▼

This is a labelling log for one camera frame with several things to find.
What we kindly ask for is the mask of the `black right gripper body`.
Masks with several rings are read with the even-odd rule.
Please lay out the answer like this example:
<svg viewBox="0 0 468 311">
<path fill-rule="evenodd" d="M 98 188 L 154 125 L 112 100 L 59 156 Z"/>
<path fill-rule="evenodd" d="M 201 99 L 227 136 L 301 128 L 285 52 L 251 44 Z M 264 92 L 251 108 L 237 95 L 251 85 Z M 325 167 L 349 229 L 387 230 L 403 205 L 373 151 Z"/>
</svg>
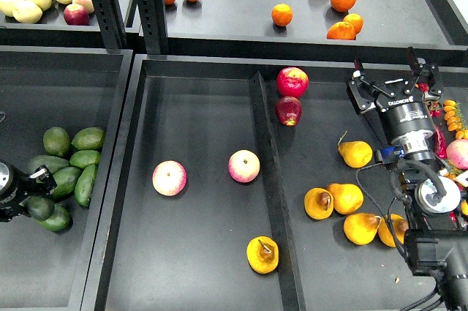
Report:
<svg viewBox="0 0 468 311">
<path fill-rule="evenodd" d="M 387 142 L 395 144 L 411 132 L 419 132 L 424 138 L 430 138 L 435 133 L 435 126 L 425 94 L 419 89 L 413 89 L 410 95 L 397 91 L 393 93 L 394 98 L 380 94 L 375 100 Z"/>
</svg>

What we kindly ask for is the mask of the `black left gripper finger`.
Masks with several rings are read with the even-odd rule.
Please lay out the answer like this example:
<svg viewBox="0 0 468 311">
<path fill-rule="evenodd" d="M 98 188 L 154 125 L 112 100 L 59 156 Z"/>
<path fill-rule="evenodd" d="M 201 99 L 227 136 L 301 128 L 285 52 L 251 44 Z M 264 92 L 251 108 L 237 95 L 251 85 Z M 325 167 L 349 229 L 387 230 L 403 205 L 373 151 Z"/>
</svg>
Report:
<svg viewBox="0 0 468 311">
<path fill-rule="evenodd" d="M 26 191 L 30 196 L 51 198 L 57 186 L 53 174 L 46 165 L 39 166 L 26 179 Z"/>
<path fill-rule="evenodd" d="M 14 217 L 22 215 L 22 210 L 15 211 L 9 209 L 0 209 L 0 221 L 1 222 L 10 222 Z"/>
</svg>

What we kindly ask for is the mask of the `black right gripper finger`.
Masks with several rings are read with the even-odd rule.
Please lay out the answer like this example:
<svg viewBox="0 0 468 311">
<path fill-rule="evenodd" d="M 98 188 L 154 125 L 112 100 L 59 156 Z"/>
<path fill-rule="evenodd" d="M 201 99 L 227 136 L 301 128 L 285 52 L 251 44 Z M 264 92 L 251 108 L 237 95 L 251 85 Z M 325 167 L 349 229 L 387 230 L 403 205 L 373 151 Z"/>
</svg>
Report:
<svg viewBox="0 0 468 311">
<path fill-rule="evenodd" d="M 444 92 L 439 67 L 429 64 L 423 58 L 418 58 L 413 47 L 407 49 L 407 61 L 412 71 L 408 80 L 404 82 L 403 92 L 407 96 L 415 96 L 416 89 L 423 93 L 423 100 L 439 100 Z"/>
<path fill-rule="evenodd" d="M 388 102 L 393 100 L 393 91 L 389 87 L 366 76 L 360 59 L 354 60 L 354 72 L 347 82 L 347 94 L 355 112 L 360 115 L 371 110 L 387 112 Z"/>
</svg>

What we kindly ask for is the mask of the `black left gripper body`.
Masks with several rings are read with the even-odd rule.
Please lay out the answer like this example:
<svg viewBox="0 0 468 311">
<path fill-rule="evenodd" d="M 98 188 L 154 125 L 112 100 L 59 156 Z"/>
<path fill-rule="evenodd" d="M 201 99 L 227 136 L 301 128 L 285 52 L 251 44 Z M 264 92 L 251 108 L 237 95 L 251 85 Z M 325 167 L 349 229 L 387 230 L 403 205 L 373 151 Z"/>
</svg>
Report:
<svg viewBox="0 0 468 311">
<path fill-rule="evenodd" d="M 22 210 L 22 215 L 30 217 L 22 205 L 29 197 L 26 191 L 27 176 L 17 168 L 1 168 L 1 209 Z"/>
</svg>

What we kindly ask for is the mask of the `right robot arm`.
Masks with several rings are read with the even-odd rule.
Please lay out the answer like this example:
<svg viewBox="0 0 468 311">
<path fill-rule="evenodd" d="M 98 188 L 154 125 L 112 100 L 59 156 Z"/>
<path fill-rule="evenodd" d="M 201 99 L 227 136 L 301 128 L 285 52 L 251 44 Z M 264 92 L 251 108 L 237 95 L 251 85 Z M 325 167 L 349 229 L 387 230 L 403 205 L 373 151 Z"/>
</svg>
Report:
<svg viewBox="0 0 468 311">
<path fill-rule="evenodd" d="M 382 142 L 375 164 L 388 170 L 393 200 L 403 204 L 408 222 L 399 240 L 390 211 L 384 221 L 396 249 L 416 277 L 432 277 L 434 290 L 412 304 L 424 310 L 444 305 L 467 309 L 467 224 L 460 218 L 462 194 L 446 177 L 450 166 L 434 150 L 437 128 L 429 103 L 443 95 L 438 67 L 407 51 L 409 76 L 372 80 L 359 60 L 347 82 L 356 113 L 366 117 Z"/>
</svg>

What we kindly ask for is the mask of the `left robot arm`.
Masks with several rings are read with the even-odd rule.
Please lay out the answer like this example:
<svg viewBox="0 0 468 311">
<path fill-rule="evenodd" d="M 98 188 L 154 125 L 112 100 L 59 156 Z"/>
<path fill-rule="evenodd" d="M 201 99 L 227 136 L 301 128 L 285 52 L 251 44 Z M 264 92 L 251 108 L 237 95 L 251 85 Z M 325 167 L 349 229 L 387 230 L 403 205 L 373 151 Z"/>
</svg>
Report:
<svg viewBox="0 0 468 311">
<path fill-rule="evenodd" d="M 1 221 L 25 215 L 39 222 L 50 218 L 55 203 L 52 193 L 56 181 L 45 165 L 27 174 L 1 160 Z"/>
</svg>

▲

▸ EXERCISE DESCRIPTION
All lines above with "What" in them should be returned.

▸ TASK SOLUTION
What we kindly ask for is the mask of the `black right gripper body`.
What we kindly ask for is the mask of the `black left gripper finger`.
What we kindly ask for is the mask of the `black right gripper finger`.
What we kindly ask for is the mask of the `black left gripper body`.
What we kindly ask for is the mask of the `right robot arm`.
What we kindly ask for is the mask of the `left robot arm`.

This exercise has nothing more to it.